Não é mais correto referir-se a uma pessoa como favelada. As favelas passaram a ser vistas como comunidades, iguais a tantos outros tipos de coletividade que existem por ai, e seus habitantes deixaram de ser discriminados, passando a ser vistos como cidadãos iguaizinhos aos indivíduos que habitam em qualquer outro perímetro da cidade. Mas tomemos o termo emprestado dos tempos em que o Brasil não era tão rigoroso com a nomenclatura de suas classes sociais.

Nascido no interior, eu nunca soube bem o que seria uma favela, até que, aos 18 anos fui morar em São Paulo, e quando a gente vai a São Paulo, por qualquer das rodovias que se tenta entrar na cidade, a comissão de frente que nos recebe com o cartão de boas vindas é sempre uma favela. As grandes metrópoles possuem um pequeno núcleo que centraliza o que de melhor possa existir em termos de infraestrutura urbana, logo depois vem a periferia onde se assiste à “boa vida” do centro, depois vêm os subúrbios, geralmente o ponto final dos ônibus e dos trens, e depois, naqueles terrenos que sobram entre córregos e morros, formam-se as favelas. São terrenos ocupados à revelia da lei, onde se erguem casebres de papelão, de madeiras tiradas de caixotes ou de sobras de construção, ou tijolo com pouco cimento para travar as paredes. Isso foi o que vi em 1978, ao chegar em São Paulo e, mais que isso, vi esgotos correndo a céu aberto, bastando abrir a porta da casa para a lama da água podre que vazava dos pequenos córregos bater na soleira e molhar os pés das crianças. E o miolo das favelas era, geralmente, reservado para o tráfico e consumo de drogas. Então a grande pergunta era: Como é que uma família pode morar ali? Gozam de plena saúde na falta completa de saneamento? Desenvolvem boa índole ao crescerem rodeados de fora-da-lei?  A resposta era que sim, que apesar da influência do meio, as favelas produziam cidadãos de bem. Só que a um sacrifício muito maior dos que em outras áreas. Não é fácil manter-se saudável quando há riscos para a saúde que vem dos esgotos, das paredes úmidas, da água sem tratamento, etc. Não é fácil manter-se digno quando há tentações para o crime visíveis aos olhos das crianças.

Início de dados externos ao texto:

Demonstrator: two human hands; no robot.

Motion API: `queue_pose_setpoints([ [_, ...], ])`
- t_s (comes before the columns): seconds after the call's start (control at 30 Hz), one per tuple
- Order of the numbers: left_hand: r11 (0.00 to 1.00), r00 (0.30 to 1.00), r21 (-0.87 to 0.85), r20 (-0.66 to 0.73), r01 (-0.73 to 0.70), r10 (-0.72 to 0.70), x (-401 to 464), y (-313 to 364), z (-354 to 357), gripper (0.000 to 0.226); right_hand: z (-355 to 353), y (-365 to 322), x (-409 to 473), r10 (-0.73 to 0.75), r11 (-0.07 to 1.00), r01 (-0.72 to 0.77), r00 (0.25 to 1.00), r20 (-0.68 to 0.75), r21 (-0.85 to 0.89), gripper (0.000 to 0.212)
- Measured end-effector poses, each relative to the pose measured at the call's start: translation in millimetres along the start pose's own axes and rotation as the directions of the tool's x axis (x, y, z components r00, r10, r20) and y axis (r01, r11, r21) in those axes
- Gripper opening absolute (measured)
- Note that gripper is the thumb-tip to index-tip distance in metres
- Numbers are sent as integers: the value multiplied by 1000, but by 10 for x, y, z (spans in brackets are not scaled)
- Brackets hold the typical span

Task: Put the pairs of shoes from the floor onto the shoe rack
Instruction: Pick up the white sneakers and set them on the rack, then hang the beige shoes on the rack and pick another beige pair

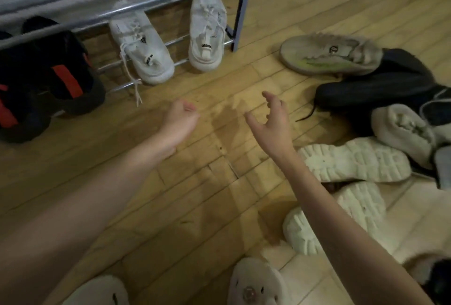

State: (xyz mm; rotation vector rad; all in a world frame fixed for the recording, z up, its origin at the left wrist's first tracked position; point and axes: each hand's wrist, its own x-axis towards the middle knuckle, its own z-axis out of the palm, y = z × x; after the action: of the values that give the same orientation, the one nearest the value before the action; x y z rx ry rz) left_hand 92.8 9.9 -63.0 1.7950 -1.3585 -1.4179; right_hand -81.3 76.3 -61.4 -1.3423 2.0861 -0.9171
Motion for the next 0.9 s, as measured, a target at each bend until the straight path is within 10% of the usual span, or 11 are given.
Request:
queue_pose_setpoints([
  [0.23,977,957,138,264,-162,122,-266,17,426,13,-677,348,-720,137,990,-111,924,-358,91,38],
  [0.4,860,855,282,438,-425,279,-542,111,803,19,-831,592,-1161,543,834,-467,599,-588,295,55],
  [0.57,796,767,299,570,-527,294,-693,135,974,21,-683,807,-1293,787,564,-795,436,-436,224,117],
  [0.77,835,790,291,562,-467,246,-742,-15,890,14,-723,933,-1360,934,336,-780,205,-292,529,107],
  [0.9,982,836,127,546,-141,50,-888,-38,791,10,-828,889,-1436,968,236,-615,214,-129,752,93],
])
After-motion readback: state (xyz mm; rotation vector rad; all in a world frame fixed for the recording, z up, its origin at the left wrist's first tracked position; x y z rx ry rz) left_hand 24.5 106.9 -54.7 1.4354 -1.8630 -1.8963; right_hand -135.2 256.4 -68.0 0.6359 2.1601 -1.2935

Mas deixemos as favelas de lado porque elas, bem ou mal, ganharam urbanização e policiamento, hoje têm asfalto, postos de saúde, escola, agências bancárias e butiques e passaram a ser vistas como comunidades que abriga cidadãos e não favelados. Ponto final. Vamos falar de uma favela que ainda não se urbanizou: a grande favela Brasil.

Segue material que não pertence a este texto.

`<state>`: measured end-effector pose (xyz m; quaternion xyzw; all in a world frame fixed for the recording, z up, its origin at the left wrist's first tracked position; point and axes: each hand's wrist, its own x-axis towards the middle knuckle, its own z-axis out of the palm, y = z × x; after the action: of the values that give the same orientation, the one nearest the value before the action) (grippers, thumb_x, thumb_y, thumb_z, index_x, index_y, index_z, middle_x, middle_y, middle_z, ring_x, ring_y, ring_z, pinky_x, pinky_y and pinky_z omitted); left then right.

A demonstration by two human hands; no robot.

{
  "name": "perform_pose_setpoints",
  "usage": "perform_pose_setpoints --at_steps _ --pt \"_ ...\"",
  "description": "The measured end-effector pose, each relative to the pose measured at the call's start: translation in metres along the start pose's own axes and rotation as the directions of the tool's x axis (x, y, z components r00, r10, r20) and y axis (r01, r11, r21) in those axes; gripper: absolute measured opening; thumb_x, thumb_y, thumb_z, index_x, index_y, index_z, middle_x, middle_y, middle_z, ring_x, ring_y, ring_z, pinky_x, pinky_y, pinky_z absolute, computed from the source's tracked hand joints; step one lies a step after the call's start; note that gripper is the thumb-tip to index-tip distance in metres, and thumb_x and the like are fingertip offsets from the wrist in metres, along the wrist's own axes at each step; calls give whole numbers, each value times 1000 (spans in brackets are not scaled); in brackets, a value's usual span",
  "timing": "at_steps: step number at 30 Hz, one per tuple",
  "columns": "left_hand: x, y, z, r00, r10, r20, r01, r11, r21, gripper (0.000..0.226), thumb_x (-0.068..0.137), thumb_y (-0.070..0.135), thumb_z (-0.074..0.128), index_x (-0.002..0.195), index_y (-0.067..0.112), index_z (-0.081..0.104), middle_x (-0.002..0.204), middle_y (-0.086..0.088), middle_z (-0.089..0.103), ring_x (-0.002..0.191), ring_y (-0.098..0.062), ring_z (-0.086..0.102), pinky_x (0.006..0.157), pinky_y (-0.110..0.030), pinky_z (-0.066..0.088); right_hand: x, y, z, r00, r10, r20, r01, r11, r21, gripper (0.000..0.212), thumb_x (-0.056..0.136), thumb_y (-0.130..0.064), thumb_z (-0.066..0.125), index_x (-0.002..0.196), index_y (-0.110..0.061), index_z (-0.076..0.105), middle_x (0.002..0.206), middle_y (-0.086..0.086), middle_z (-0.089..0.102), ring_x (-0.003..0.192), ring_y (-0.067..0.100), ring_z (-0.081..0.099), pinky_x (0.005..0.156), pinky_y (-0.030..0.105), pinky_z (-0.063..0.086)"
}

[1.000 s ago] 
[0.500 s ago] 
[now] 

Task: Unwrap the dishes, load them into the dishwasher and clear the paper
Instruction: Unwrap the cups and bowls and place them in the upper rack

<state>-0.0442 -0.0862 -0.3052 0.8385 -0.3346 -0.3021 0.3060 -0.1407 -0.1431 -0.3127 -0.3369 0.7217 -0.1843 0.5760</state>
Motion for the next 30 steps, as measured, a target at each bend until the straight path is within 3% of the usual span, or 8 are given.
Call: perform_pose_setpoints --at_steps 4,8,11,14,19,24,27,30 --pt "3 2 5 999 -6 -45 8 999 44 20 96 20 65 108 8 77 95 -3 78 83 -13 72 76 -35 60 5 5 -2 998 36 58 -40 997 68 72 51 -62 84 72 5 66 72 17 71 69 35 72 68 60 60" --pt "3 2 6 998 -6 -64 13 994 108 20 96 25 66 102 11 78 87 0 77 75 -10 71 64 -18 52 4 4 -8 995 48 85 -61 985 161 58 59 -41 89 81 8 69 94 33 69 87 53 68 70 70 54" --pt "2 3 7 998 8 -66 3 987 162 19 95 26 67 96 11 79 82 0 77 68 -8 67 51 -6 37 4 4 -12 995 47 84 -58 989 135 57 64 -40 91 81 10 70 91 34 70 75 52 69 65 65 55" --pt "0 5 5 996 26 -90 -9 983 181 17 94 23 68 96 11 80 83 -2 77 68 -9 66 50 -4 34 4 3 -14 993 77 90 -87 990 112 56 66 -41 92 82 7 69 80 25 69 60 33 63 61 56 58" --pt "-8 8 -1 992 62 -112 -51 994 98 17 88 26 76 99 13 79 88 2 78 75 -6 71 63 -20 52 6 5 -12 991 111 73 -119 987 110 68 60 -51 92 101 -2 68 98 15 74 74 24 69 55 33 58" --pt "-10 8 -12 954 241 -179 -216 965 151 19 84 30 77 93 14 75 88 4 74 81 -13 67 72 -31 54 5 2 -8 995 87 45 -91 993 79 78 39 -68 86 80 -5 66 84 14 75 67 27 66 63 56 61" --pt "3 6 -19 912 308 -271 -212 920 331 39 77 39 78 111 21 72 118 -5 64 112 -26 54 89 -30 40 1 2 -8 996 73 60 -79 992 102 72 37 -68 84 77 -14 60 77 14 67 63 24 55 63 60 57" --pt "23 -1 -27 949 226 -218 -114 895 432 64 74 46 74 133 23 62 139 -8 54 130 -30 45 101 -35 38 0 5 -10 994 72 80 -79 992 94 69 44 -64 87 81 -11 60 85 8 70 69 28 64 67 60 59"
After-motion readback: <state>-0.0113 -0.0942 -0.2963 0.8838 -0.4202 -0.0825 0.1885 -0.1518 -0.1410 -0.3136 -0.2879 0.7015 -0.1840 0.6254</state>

O Brasil é uma favela em cujo cerne prevalece o crime. Em cujos esgotos escorem a céu aberto os detritos da lavagem de dinheiro. Em cuja vizinhança há sempre um falsário aplicando-nos um golpe. Em cujas vielas sombrias teme-se a morte. Nesta imensa favela ainda se morre pela precariedade do sistema de saúde. Ainda nos trancamos em casa pelo déficit de segurança. Ainda pagamos elevados impostos pelas falsas promessas do seu comando geral.

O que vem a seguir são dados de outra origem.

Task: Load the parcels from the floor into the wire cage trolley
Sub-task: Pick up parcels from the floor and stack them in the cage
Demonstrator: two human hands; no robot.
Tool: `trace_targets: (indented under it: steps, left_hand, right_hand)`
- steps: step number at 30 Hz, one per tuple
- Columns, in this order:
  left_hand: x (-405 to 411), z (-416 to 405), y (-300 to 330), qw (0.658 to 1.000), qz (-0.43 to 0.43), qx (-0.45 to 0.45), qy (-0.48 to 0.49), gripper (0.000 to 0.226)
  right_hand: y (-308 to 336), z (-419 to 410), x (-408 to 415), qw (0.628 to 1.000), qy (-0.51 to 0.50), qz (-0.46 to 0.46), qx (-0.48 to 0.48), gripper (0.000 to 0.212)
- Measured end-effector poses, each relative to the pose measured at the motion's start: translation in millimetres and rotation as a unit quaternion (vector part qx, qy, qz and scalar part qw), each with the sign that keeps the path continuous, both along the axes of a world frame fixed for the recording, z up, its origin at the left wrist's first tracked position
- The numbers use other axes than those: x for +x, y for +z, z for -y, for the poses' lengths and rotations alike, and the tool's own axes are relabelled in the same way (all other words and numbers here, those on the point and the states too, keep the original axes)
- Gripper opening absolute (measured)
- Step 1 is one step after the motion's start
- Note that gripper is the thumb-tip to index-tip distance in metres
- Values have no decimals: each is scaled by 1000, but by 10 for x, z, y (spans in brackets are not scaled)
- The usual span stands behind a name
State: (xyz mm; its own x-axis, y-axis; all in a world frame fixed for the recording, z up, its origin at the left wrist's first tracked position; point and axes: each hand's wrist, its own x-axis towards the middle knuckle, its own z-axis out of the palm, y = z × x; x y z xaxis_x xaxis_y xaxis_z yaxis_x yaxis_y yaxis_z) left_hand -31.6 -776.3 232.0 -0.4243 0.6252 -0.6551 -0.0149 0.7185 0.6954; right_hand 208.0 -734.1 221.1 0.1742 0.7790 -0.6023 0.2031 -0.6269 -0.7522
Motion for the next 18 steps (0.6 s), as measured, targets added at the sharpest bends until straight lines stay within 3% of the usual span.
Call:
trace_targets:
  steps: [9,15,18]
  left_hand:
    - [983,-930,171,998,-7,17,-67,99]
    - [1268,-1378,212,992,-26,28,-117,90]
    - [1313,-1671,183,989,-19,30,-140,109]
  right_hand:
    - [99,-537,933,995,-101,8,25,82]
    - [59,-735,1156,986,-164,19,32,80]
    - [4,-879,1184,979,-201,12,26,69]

É possível ser um cidadão de bem nesta favela? É possível manter a dignidade quando a corrupção chega tão perto de nós todos os dias? É possível não ser contaminado?  Minha mãe costumava dizer que “viver tem de muitos jeitos”.  E o jeito do brasileiro viver é esse: amedrontado, desconfiado, cercado de maus exemplos pelos quatro lados, à margem da educação e da justiça, à margem de ideais mais nobres, uns lutando para não se corromperem na catadupa de crimes que são revelados todos os dias, outros resignados com o infortúnio ainda sonham com um possível resgate dos valores perdidos. Esse é o nosso jeito de viver. Uma vida de favelados entre os córregos e os morros da consciência nacional, com o esgoto passando na frente da nossa porta, num território sem lei de um país sem moral e sem ética.